> REQUIREMENT
Lines in the listing below that include the word "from" need to be copied.

BEGIN THE DATA

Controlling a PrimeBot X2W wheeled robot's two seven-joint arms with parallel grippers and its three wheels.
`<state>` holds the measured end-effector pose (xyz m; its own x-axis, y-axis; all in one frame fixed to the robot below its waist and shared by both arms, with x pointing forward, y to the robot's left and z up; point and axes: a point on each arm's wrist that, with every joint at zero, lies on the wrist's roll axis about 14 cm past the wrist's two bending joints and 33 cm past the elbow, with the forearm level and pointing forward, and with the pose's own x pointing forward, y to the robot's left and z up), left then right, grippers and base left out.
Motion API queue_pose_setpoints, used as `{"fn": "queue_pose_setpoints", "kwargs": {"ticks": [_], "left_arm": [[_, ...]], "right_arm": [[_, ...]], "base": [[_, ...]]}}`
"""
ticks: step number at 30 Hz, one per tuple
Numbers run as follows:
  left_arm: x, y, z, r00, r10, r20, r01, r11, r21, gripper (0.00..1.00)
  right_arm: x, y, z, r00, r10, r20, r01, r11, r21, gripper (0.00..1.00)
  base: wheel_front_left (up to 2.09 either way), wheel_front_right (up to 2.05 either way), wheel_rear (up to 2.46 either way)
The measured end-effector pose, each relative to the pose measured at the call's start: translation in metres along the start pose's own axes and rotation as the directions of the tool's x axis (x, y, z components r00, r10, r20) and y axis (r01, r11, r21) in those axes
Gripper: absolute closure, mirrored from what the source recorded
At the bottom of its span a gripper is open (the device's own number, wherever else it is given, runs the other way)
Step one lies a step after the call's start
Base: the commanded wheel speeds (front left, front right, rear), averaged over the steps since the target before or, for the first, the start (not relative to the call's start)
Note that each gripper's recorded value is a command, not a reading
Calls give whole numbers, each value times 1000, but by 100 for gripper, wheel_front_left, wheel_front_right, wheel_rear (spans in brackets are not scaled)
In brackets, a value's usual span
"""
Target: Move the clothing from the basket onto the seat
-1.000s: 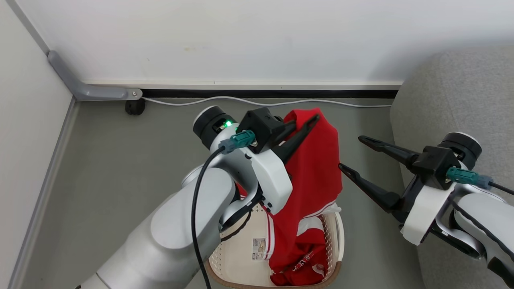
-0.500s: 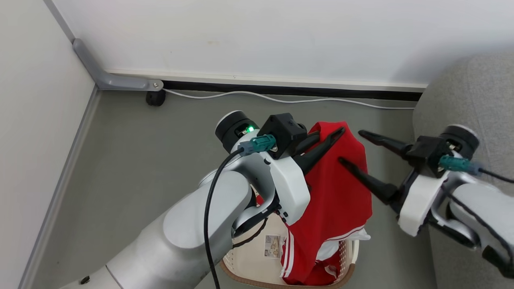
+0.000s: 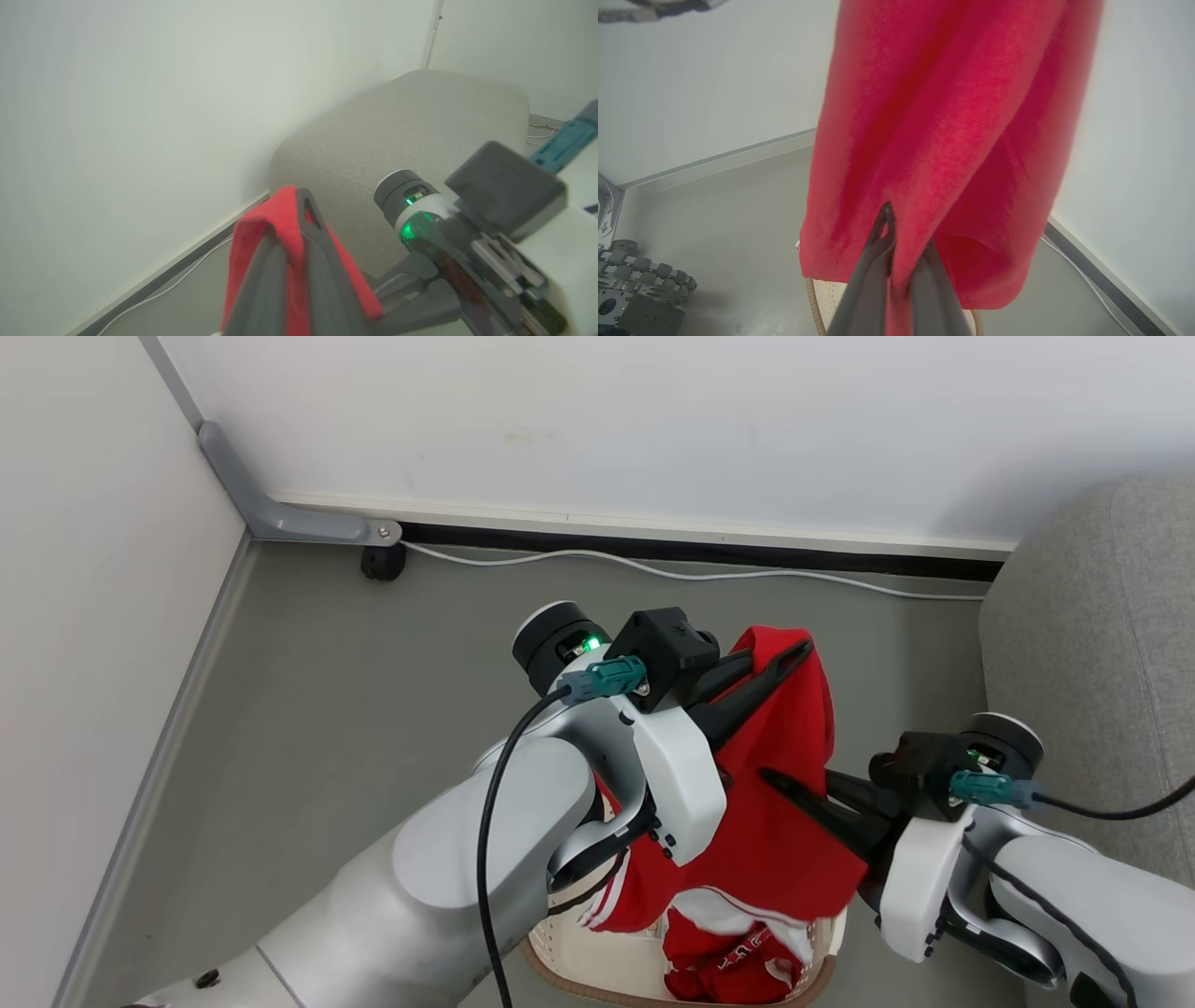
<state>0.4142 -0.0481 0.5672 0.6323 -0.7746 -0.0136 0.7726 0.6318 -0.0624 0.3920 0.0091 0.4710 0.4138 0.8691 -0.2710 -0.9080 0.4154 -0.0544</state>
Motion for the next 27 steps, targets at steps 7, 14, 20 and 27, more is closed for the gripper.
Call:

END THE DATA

> SOLUTION TO THIS PROBLEM
Gripper: absolute closure, mirrored from what the source recorded
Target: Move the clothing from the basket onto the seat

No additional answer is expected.